ImmuneT-ME is a European EP PerMed-funded consortium bringing together cancer biologists, clinical hematologists, immunologists, biocomputational scientists, as well as EU-wide professional and patient organizations to advance personalized medicine in mature T-cell leukemias and lymphomas. The project focuses on systematically characterizing the immune tumor microenvironment (TME) using multi-omics technologies, large patient cohorts, and computational approaches to identify novel biomarkers and therapeutic targets. By integrating functional validation in preclinical models with machine learning–based analyses, ImmuneT-ME aims to enable patient stratification and guide microenvironment-targeted therapies. Ultimately, the consortium seeks to translate these insights into clinical decision-support systems and future trials to improve outcomes for patients with these rare and aggressive malignancies.
Mature T-cell leukemias and lymphomas (MaTCL) comprise a heterogeneous group of rare hematologic malignancies with persistently poor outcomes, as 5-year survival rates for common subtypes remain below 30% despite advances in molecular characterization. Their biological diversity and low incidence pose major challenges for systematic data collection, clinical trial design, and the development of effective, personalized therapies. Therapies aimed solely at targeting the tumor cells have failed to extend MaTCL patient survival. Increasing evidence suggests that disease behavior is not solely driven by malignant T cells but is critically shaped by their dynamic interactions with the TME.
We hypothesize that a comprehensive, multi-layered understanding of the immune TME in MaTCL will uncover novel prognostic biomarkers and enable personalized, microenvironment-targeted therapeutic strategies. By integrating large-scale omics profiling and machine learning with functional validation in preclinical models, we aim to translate these insights into clinically actionable targets and patient stratification approaches. Ultimately, this framework is expected to inform decision-support systems and pave the way for biomarker-driven clinical trials in MaTCL.
This objective will generate a comprehensive map of the MaTCL immune tumor microenvironment across multiple disease entities. We will combine large-scale ATAC-seq-based TME deconvolution of more than 200 MaTCL samples with single-cell and RNA-seq validation to define robust microenvironmental signatures (WP1.1). Existing and newly generated multi-omics datasets will be integrated into a harmonized single-cell atlas of MaTCL immune-TME composition and cell states (WP1.2). Machine learning approaches will then be used to link these TME features with clinical outcomes, treatment responses and patient-specific prognosis (WP1.3), followed by validation of candidate biomarkers using tissue microarrays, immunohistochemistry and digital PCR to support clinical implementation (WP1.4).

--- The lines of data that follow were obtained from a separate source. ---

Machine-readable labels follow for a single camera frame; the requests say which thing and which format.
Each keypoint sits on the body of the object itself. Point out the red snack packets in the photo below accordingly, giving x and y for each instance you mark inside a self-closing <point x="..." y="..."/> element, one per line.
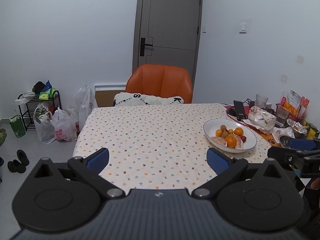
<point x="296" y="105"/>

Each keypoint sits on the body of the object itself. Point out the orange leather chair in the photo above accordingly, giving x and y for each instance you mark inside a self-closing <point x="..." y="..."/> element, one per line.
<point x="161" y="80"/>

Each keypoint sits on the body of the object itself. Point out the black metal shelf rack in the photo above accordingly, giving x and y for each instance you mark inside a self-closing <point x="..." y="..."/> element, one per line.
<point x="27" y="106"/>

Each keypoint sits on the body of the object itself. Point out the dark red small fruit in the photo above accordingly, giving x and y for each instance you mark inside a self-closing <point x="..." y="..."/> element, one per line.
<point x="243" y="138"/>

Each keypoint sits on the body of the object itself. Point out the white fluffy cushion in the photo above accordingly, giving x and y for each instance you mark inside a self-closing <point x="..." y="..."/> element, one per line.
<point x="137" y="99"/>

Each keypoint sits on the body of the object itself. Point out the black shoes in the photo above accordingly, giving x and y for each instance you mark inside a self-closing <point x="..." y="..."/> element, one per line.
<point x="19" y="165"/>

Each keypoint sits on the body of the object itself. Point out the floral tissue pack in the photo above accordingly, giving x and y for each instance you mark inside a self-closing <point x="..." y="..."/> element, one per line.
<point x="261" y="120"/>

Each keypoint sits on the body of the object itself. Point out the medium orange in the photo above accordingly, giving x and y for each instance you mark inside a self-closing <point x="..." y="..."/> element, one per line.
<point x="239" y="131"/>

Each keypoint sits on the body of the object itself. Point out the black smartphone on stand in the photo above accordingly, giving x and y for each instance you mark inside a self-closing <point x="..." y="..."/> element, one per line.
<point x="239" y="110"/>

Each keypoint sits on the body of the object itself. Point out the person's right hand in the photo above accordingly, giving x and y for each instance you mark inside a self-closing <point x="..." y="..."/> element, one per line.
<point x="315" y="184"/>

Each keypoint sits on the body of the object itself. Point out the white shopping bag red print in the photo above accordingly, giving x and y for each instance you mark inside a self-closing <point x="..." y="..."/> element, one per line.
<point x="64" y="126"/>

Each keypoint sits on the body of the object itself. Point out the small kumquat orange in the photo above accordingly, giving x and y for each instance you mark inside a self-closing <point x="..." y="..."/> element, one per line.
<point x="218" y="133"/>

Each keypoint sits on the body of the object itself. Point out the floral dotted tablecloth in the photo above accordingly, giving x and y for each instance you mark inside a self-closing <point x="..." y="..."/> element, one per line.
<point x="153" y="147"/>

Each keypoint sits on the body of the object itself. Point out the peeled pomelo segment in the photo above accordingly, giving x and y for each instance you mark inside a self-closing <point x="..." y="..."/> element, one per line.
<point x="219" y="140"/>
<point x="239" y="143"/>

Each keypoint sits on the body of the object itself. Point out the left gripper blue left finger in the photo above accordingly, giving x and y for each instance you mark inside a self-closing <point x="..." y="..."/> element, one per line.
<point x="87" y="170"/>

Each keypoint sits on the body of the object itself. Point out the white wall switch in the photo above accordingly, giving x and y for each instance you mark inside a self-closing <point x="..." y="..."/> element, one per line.
<point x="242" y="28"/>

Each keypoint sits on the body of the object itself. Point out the green box on floor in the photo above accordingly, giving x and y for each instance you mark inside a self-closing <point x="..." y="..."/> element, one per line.
<point x="17" y="126"/>

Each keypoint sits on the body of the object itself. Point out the orange paw print mat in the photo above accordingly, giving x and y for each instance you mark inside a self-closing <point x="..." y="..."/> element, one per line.
<point x="269" y="138"/>

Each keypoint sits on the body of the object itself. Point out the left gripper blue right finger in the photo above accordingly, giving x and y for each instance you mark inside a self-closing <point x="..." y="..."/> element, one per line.
<point x="227" y="170"/>

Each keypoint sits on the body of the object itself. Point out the white plastic bag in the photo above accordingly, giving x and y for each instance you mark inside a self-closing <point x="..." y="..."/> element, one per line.
<point x="85" y="102"/>

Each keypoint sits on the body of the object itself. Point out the steel bowl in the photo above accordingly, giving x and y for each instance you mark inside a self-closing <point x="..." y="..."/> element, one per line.
<point x="285" y="141"/>

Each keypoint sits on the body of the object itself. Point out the large orange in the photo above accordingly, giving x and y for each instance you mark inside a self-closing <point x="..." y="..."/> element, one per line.
<point x="231" y="141"/>

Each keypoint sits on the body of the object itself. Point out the grey door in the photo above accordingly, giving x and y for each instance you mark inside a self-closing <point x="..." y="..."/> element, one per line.
<point x="167" y="32"/>

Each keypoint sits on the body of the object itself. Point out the white plate with blue rim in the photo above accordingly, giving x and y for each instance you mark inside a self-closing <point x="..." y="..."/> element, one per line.
<point x="212" y="125"/>

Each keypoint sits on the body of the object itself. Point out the clear drinking glass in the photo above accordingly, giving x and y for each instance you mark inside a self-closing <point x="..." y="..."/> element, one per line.
<point x="261" y="101"/>

This objective will identify and functionally validate clinically actionable immune-TME interactions that contribute to MaTCL pathogenesis, immune evasion and therapy resistance. Mechanistic studies will address entity-specific TME dependencies, including neutrophil–T-PLL interactions (WP2.1), B-cell involvement in T-LGLL (WP2.2), immune evasion in HSTL (WP2.3), and determinants of sensitivity or resistance to NK-cell-based immunotherapy (WP2.4). These findings will be integrated with the TME mapping from Objective 1 and tested in primary co-culture systems, patient-derived models and immunocompetent or humanized mouse models. Preclinical validation will prioritize microenvironment-targeted therapeutic strategies, including antibody-based depletion approaches, adoptive cellular therapies and mono- or bispecific antibodies (WP2.5).
This objective will ensure that ImmuneT-ME findings are translated beyond discovery research into clinical, professional and patient-centered impact. We will raise professional awareness and capacities around MaTCL through educational formats, expert networks, preceptorships, webinars and patient-oriented information resources (WP3.1). In parallel, the consortium will support the establishment of a visible pan-European MaTCL patient advocacy structure embedded within existing lymphoma and rare disease networks (WP3.2). A dedicated dissemination strategy, including the ImmuneT-ME webpage, partner platforms, scientific meetings and stakeholder engagement, will promote uptake of validated biomarkers, therapeutic concepts and decision-support tools by clinicians, patients, researchers, industry partners and policy stakeholders (WP3.3).
ImmuneT-ME aims to benefit patients with mature T-cell leukemias and lymphomas by enabling more precise diagnostics, improved risk stratification, and the development of personalized, microenvironment-targeted therapies. Clinicians and researchers will benefit from new biomarker concepts, harmonized datasets, preclinical models, and decision-support tools to guide future clinical trials. The project will also support patient organizations and advocacy networks by improving disease awareness, education, and access to expert knowledge across Europe. Beyond MaTCL, the consortium may provide broader insights into how tumor–microenvironment interactions can be leveraged for precision oncology in rare cancers.